→ What you are asked to do
This exercise calls for an exact copy of the data below.

→ Exercise data
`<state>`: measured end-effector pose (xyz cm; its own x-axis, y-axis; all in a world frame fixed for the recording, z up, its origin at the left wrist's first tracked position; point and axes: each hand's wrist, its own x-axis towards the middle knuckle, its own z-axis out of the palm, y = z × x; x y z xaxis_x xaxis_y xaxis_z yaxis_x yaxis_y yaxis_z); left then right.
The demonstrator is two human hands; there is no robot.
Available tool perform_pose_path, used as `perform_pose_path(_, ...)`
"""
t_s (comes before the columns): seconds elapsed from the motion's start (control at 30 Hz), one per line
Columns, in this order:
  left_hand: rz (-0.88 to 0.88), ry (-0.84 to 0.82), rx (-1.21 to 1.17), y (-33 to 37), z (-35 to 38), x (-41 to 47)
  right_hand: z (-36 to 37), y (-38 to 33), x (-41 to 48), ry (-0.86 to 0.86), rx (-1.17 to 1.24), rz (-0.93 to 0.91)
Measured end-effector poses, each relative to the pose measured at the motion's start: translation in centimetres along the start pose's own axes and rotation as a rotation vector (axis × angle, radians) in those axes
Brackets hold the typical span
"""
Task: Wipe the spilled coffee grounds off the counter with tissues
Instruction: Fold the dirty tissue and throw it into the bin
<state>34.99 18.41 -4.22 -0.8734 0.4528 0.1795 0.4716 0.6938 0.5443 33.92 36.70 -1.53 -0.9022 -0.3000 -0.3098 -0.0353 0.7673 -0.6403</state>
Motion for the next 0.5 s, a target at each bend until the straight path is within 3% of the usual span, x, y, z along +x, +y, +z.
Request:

→ Problem solution
`<state>`: measured end-effector pose (xyz cm; its own x-axis, y-axis; all in a world frame fixed for the recording, z up, its origin at the left wrist's first tracked position; point and axes: each hand's wrist, its own x-axis towards the middle knuckle, its own z-axis out of the palm, y = z × x; x y z xaxis_x xaxis_y xaxis_z yaxis_x yaxis_y yaxis_z); left then right.
The demonstrator is two human hands; there is no robot.
Available tool perform_pose_path, used as `perform_pose_path(_, ...)`
"""
t_s (comes before the columns): seconds elapsed from the motion's start (control at 30 Hz), one per line
Columns, in this order:
  left_hand: rz (-0.88 to 0.88), ry (-0.84 to 0.82), rx (-1.21 to 1.17), y (-33 to 37), z (-35 to 38), x (-41 to 47)
  right_hand: z (-36 to 37), y (-38 to 33), x (-41 to 48), ry (-0.86 to 0.86), rx (-1.17 to 1.24), rz (-0.93 to 0.91)
Measured end-effector poses, each relative to the pose measured at the motion's start: translation in centimetres along the start pose's own axes and rotation as a rotation vector (axis × angle, radians) in those axes
Brackets hold the typical span
"""
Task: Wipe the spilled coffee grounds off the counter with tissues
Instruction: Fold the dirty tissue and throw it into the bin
<state>34.99 18.41 -4.22 -0.8734 0.4528 0.1795 0.4716 0.6938 0.5443 33.92 36.70 -1.53 -0.9022 -0.3000 -0.3098 -0.0353 0.7673 -0.6403</state>
Motion for the next 0.5 s, a target at each bend until the straight path is within 3% of the usual span, x, y, z along +x, +y, +z.
Request:

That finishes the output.